Monday, June 8, 2009

The Pieces of the Sleeper Curve

Steven Johnson believes that everything in that media such as, video games, television, film, and the internet, that we are taught that is bad for us, is actually making us smarter. He wrote a book called, “Everything Bad Is Good for You” that explains his theory on the fact that everything bad might really be good for you. He goes through each section and gives many examples for why each one is good for you rather than bad. He brings all of his examples to a thing called “The Sleeper Curve.”

His argument for video games versus reading a book is: “Reading books chronically inderstimulates the senses. Unlike the longstanding tradition of gameplaying-which engages the child in a vivid, three-dimensional world filled with moving images and musical soundscapes, navigated and controlled with complex muscular movements” (pg.19). Johnson goes on to talk about probing and telescoping and how each person playing the game has to figure out where to go, what to do, and what the next thing after that is to do.
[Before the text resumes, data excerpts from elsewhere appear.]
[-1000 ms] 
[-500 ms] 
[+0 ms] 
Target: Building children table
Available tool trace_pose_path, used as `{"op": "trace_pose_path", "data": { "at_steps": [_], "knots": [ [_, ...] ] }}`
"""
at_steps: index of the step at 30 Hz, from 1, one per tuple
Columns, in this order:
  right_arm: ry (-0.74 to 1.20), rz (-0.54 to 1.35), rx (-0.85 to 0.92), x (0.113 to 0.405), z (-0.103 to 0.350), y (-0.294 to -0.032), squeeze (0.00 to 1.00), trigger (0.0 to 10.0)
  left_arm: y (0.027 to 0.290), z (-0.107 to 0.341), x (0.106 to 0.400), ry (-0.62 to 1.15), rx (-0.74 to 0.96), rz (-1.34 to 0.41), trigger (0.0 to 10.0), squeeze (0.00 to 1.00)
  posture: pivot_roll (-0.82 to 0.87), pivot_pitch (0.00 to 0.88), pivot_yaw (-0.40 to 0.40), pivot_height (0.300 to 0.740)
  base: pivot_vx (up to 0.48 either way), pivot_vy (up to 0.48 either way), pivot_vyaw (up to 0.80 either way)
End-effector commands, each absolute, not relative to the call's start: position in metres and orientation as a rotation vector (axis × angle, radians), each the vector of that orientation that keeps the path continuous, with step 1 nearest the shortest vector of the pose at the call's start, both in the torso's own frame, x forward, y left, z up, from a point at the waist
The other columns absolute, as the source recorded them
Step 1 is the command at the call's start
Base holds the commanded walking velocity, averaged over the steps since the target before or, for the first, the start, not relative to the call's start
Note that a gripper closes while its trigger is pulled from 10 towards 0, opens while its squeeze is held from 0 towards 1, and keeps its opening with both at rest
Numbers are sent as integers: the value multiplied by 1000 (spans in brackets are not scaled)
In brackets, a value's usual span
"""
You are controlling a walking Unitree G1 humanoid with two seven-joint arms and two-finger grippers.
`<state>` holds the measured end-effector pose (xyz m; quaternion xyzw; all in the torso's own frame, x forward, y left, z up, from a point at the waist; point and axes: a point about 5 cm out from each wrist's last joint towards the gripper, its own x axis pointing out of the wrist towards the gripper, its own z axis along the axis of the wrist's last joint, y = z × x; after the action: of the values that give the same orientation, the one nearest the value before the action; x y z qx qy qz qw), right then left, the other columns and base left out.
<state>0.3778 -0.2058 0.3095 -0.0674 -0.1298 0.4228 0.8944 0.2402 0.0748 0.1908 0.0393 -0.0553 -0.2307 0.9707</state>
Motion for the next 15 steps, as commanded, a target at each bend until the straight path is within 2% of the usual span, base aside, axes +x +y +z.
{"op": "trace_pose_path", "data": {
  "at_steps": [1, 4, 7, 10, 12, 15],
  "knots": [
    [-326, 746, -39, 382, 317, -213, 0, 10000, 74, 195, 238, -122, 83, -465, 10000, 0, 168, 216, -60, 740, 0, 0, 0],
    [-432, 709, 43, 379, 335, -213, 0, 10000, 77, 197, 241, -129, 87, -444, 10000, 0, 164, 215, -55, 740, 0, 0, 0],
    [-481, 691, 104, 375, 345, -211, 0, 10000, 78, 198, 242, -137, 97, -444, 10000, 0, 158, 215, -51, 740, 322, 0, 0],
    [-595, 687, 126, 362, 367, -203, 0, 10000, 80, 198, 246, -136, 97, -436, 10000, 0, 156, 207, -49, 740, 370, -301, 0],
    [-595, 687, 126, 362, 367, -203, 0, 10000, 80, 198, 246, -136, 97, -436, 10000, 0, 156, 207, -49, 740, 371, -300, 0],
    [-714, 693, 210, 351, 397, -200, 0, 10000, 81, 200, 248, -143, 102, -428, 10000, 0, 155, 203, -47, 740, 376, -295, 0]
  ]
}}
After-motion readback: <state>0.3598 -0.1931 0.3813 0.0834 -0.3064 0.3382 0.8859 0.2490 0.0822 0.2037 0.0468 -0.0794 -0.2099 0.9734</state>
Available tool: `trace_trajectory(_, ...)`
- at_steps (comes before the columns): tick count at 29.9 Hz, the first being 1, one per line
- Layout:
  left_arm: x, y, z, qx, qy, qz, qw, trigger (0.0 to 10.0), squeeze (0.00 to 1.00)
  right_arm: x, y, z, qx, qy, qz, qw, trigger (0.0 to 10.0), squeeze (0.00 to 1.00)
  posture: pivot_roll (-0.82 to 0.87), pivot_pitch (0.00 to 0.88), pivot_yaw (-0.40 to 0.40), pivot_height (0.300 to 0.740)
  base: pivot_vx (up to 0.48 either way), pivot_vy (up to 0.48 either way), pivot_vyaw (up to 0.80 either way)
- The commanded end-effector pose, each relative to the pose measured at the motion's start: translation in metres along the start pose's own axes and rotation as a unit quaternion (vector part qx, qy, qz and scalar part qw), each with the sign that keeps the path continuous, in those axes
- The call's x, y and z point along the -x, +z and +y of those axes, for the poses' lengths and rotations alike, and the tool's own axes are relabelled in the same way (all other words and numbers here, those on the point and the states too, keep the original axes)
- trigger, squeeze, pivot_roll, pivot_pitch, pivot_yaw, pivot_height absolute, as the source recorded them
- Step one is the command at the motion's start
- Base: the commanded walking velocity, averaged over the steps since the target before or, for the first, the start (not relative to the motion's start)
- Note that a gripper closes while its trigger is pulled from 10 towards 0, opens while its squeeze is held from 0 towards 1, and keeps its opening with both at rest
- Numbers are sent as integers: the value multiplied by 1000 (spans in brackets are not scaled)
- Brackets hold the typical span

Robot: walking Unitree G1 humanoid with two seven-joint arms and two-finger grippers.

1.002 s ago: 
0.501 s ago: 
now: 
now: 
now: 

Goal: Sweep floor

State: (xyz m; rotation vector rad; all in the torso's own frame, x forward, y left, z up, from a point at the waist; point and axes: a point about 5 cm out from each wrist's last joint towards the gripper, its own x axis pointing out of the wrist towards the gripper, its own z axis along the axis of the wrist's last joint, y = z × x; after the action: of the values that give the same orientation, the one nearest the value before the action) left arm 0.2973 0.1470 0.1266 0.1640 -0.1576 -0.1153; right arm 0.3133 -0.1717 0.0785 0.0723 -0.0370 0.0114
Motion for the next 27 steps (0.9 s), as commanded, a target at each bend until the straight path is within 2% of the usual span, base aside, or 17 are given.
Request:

Johnson says that in television and film, “popular television shows-and to a slightly lesser extent, popular films-have also increased the cognitive work they demand from their audience, exercising the mind in ways that would have been unheard of thirty years ago” (pg.62). Johnson goes on to talk about the reasons why for the newer shows being more complex; the use of multiple threading; where now the shows have so many different things going on in one episode; character maps and social networks; Johnson gives an example of, “Black Market Baby, the primary structure of the narrative is a double plot: the competition between the two brothers to have a baby and give the family patriarch a long-overdue grandchild” (pg.110). A lot of newer shows are now having so many more plots in just one episode. Also he gives the example of the disappearance of flashing arrows. Now, it is not easy for us to see what is coming next in the show or film.

Johnsons next “crucial piece in the puzzle of the Sleeper Curve” (pg.116) is the internet. He says, “Not just because the online world offers resources that help sustain more complex programming in other media, but because the process of acclimating to the new reality of networked communications has had a salutary effect on our minds” (pg.116).

The thought of someone finally telling people that video games, television, film, and the internet are actually making us smarter could definitely cause some dispute. Obviously being a teenager, where the internet and television is what I do in my spare time, I love to finally hear that it is actually making me smarter. I agree with what Johnson is saying. He is not meaning to say that reading isn’t making us smarter, but he is saying that all the other “pieces” are too. He says, “But I want to be clear about one thing: The Sleeper Curve does not mean that Survivor will someday be viewed as our Heart of Darkness, or Finding Nemo our Moby Dick. The conventional wisdom the Sleeper Curve undermines is not the premise that mass culture pales in comparison with High Art in its aesthetic and intellectual riches” (pg.132).